Comic book nerds house of horror try to get out without a comic book nerd nearly strangle you to prove stan lee was better then jack kirby.




p.s. jack kirby is the master.

TinyEvel 07-05-2007 05:56 PM

Journey to your Inner Space. (while you wait in ridegoers are shrunken down and put up your colon) When it's your turn, you go into some one twenty places behind you.

TinyEvel 07-05-2007 05:59 PM

Or, how about "The Line" You wait out in the hot sun for two hours in a long line that snakes through a huge section of the park like a large intestine, past TV monitors which are inoperable.
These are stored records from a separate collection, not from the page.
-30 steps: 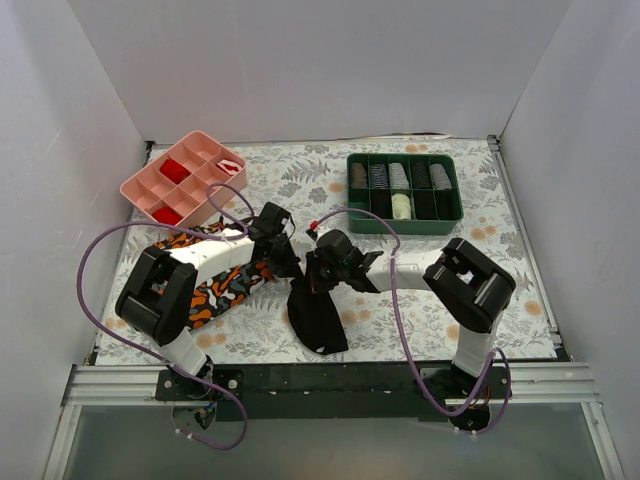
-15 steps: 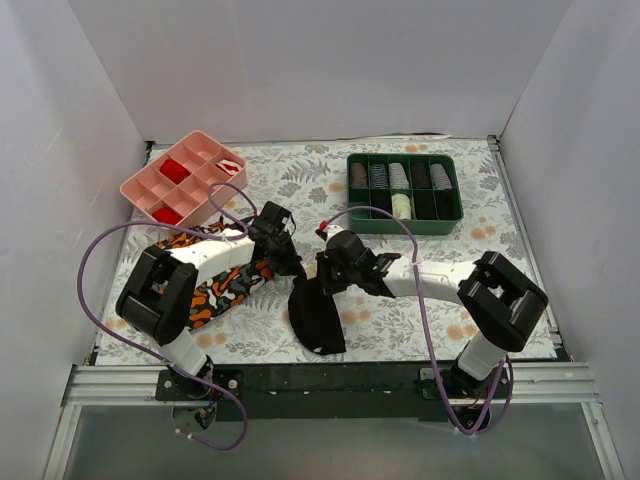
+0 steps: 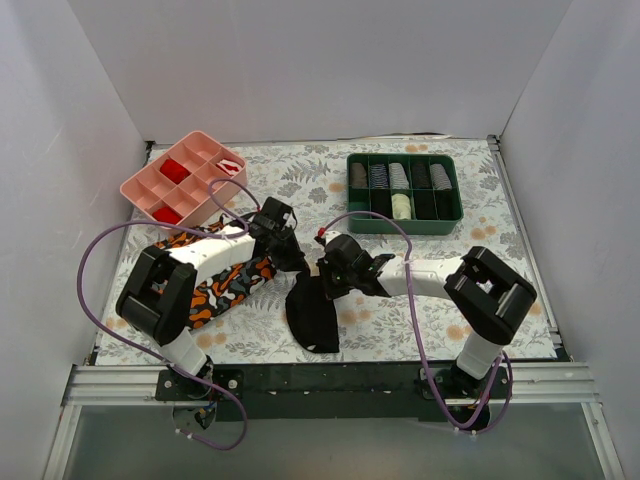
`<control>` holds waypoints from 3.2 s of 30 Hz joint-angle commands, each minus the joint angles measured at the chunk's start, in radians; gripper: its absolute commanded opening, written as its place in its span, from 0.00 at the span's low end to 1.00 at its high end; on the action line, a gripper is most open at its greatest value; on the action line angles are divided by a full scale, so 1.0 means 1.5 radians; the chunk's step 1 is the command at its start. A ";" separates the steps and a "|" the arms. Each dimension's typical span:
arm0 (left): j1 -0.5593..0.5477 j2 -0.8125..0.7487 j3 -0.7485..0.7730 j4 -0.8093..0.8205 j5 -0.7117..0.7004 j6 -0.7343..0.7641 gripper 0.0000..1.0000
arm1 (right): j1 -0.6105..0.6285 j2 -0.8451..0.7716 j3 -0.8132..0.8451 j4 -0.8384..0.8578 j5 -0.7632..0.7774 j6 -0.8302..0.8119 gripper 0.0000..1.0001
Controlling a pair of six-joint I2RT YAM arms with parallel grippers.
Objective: Roll the underwear
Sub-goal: Fold the underwear at the center of the board.
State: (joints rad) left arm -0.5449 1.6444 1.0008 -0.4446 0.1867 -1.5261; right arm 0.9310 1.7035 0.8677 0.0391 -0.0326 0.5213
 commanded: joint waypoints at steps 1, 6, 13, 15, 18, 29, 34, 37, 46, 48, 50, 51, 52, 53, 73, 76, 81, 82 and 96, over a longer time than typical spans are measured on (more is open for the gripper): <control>-0.022 -0.013 0.050 0.001 0.025 -0.013 0.08 | 0.003 0.021 -0.032 0.007 -0.001 0.007 0.01; -0.046 0.008 0.073 -0.009 0.014 -0.035 0.07 | 0.003 0.016 -0.058 0.030 0.002 0.049 0.01; -0.067 0.010 0.064 -0.002 -0.019 -0.068 0.08 | 0.002 0.000 -0.093 0.052 0.037 0.105 0.01; -0.067 0.021 0.053 -0.003 -0.020 -0.070 0.08 | 0.001 -0.011 -0.099 0.049 0.047 0.113 0.01; -0.069 0.032 0.042 0.003 -0.027 -0.074 0.07 | 0.001 -0.056 -0.119 0.057 0.073 0.119 0.01; -0.074 0.076 0.057 0.004 -0.033 -0.064 0.07 | 0.001 -0.209 -0.130 -0.025 0.155 0.114 0.13; -0.081 0.075 0.067 0.000 -0.034 -0.057 0.07 | -0.005 -0.201 -0.140 -0.004 0.163 0.105 0.12; -0.082 0.074 0.067 -0.006 -0.039 -0.053 0.07 | -0.026 -0.175 -0.116 0.007 0.154 0.083 0.10; -0.083 0.077 0.073 -0.012 -0.046 -0.049 0.06 | -0.078 -0.123 -0.038 0.015 0.076 0.031 0.08; -0.083 0.081 0.075 -0.015 -0.046 -0.048 0.06 | -0.083 -0.116 -0.029 0.015 0.060 0.029 0.07; -0.083 0.084 0.079 -0.019 -0.047 -0.046 0.06 | -0.085 -0.111 -0.027 0.024 0.046 0.028 0.07; -0.083 0.083 0.079 -0.020 -0.047 -0.046 0.06 | -0.086 -0.109 -0.027 0.027 0.041 0.030 0.07; -0.083 0.083 0.079 -0.018 -0.048 -0.046 0.06 | -0.088 -0.098 -0.023 0.026 0.036 0.029 0.07; -0.083 0.083 0.079 -0.019 -0.047 -0.046 0.06 | -0.091 -0.092 -0.022 0.025 0.031 0.029 0.07; -0.094 0.076 0.156 -0.084 -0.050 -0.028 0.07 | -0.126 -0.002 -0.052 0.035 -0.008 0.080 0.05; -0.103 0.086 0.174 -0.105 -0.044 -0.019 0.08 | -0.126 0.002 -0.053 0.033 -0.001 0.087 0.05; -0.110 0.083 0.170 -0.152 -0.108 -0.019 0.08 | -0.126 -0.029 -0.064 0.041 0.013 0.091 0.05; -0.110 0.082 0.167 -0.155 -0.116 -0.019 0.08 | -0.126 -0.038 -0.067 0.041 0.015 0.091 0.05; -0.110 0.082 0.173 -0.168 -0.164 -0.019 0.08 | -0.119 -0.112 -0.056 0.107 -0.076 0.072 0.08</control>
State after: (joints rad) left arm -0.7090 1.7805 1.2438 -0.6819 -0.0265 -1.5623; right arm 0.7429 1.5112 0.7464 0.1452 -0.0845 0.6434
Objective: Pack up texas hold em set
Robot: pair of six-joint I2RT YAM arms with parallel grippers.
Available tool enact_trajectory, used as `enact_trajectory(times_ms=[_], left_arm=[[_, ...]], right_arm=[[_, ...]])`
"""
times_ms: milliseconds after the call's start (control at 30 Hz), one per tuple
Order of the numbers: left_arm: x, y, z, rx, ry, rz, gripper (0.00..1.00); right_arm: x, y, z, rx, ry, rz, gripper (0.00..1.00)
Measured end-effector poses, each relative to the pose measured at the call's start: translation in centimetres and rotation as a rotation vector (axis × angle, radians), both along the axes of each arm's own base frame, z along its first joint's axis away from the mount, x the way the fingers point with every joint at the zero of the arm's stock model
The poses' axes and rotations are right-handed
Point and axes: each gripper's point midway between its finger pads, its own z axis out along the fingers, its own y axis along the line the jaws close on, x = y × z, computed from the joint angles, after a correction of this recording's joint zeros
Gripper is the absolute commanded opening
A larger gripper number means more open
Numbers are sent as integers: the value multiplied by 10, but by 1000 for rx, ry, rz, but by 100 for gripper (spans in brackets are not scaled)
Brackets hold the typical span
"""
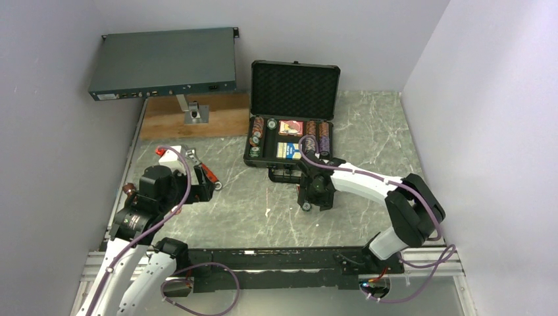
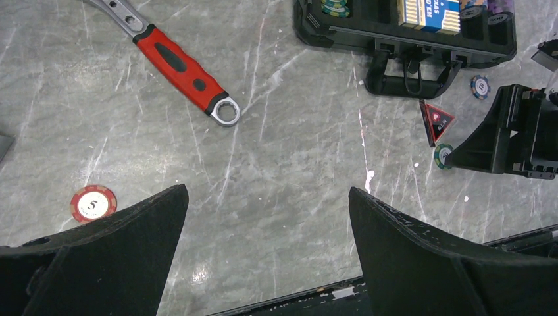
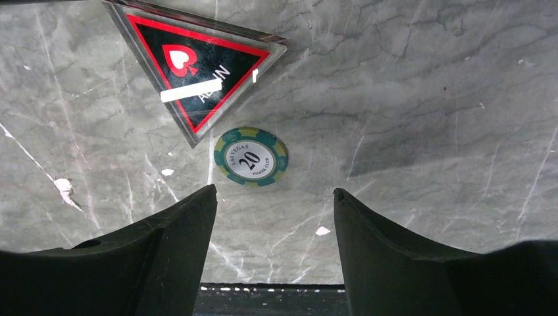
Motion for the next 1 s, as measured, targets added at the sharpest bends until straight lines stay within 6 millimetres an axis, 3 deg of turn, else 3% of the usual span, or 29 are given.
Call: enact_trajectory(times_ms=[300,700,1000], left_arm=[[0,0,0,0,-1,0,99],[0,0,0,0,-2,0,99],[0,0,0,0,-2,1,99]], right_arm=[[0,0,-13,-48,3,7,66],[14,8,-17,-76,-5,10,58],[12,10,-17,-80,-7,22,39]])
Once you make it into the building where the ride is, you turn a corner to see that the line snakes another quarter-mile inside the building like a small intestine or Top Ramen out of the pack. You finally go through a door and you are out of the building and a sign says "exit this way" where you are pressured inot buying a digital picture of yourself, waiting in line. In the background of the pic are the teenagers behind you, flipping the bird and giving the "shout at the devil" symbol to the camera.

Simplex3 07-05-2007 06:14 PM

I don't have a name for it, but an inverted open-air coaster that goes underwater.